_Work request_
An exact, complete copy of the data that follows is needed.

_Data segment_
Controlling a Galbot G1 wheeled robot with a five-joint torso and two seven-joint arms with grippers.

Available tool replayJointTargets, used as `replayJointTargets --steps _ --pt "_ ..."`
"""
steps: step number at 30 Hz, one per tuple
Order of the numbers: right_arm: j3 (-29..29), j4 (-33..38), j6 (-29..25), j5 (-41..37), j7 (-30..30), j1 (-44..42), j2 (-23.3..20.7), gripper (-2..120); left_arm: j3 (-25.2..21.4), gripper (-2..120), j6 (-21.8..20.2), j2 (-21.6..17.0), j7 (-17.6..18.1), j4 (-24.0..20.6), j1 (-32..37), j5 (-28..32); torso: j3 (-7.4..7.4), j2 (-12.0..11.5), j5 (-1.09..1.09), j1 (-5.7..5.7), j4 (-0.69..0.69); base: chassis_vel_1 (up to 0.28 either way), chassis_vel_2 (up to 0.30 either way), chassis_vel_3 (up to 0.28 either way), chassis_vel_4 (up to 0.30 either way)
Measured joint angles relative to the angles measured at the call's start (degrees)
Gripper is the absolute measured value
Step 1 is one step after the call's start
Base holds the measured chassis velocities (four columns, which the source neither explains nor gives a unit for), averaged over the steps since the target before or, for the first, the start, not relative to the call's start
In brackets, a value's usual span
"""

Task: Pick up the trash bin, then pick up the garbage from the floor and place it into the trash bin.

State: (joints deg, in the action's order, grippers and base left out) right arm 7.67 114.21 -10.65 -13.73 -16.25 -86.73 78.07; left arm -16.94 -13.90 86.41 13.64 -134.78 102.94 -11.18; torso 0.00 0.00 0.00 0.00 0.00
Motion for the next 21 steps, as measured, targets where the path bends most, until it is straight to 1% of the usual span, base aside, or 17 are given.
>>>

_Solution to this task_
Controlling a Galbot G1 wheeled robot with a five-joint torso and two seven-joint arms with grippers.

Available tool replayJointTargets, used as `replayJointTargets --steps _ --pt "_ ..."`
"""
steps: step number at 30 Hz, one per tuple
Order of the numbers: right_arm: j3 (-29..29), j4 (-33..38), j6 (-29..25), j5 (-41..37), j7 (-30..30), j1 (-44..42), j2 (-23.3..20.7), gripper (-2..120); left_arm: j3 (-25.2..21.4), gripper (-2..120), j6 (-21.8..20.2), j2 (-21.6..17.0), j7 (-17.6..18.1), j4 (-24.0..20.6), j1 (-32..37), j5 (-28..32); torso: j3 (-7.4..7.4), j2 (-12.0..11.5), j5 (-1.09..1.09), j1 (-5.7..5.7), j4 (-0.69..0.69); base: chassis_vel_1 (up to 0.28 either way), chassis_vel_2 (up to 0.30 either way), chassis_vel_3 (up to 0.28 either way), chassis_vel_4 (up to 0.30 either way)
Measured joint angles relative to the angles measured at the call's start (degrees)
Gripper is the absolute measured value
Step 1 is one step after the call's start
Base holds the measured chassis velocities (four columns, which the source neither explains nor gives a unit for), averaged over the steps since the target before or, for the first, the start, not relative to the call's start
In brackets, a value's usual span
"""

Task: Pick up the trash bin, then pick up the garbage from the floor and place it into the trash bin.

State: (joints deg, in the action's order, grippers and base left out) right arm 7.67 114.21 -10.65 -13.73 -16.25 -86.73 78.07; left arm -16.94 -13.90 86.41 13.64 -134.78 102.94 -11.18; torso 0.00 0.00 0.00 0.00 0.00
Motion for the next 21 steps, as measured, targets where the path bends most, until it is straight to 1% of the usual span, base aside, or 17 are given.
>>>

No more work remains for this exercise.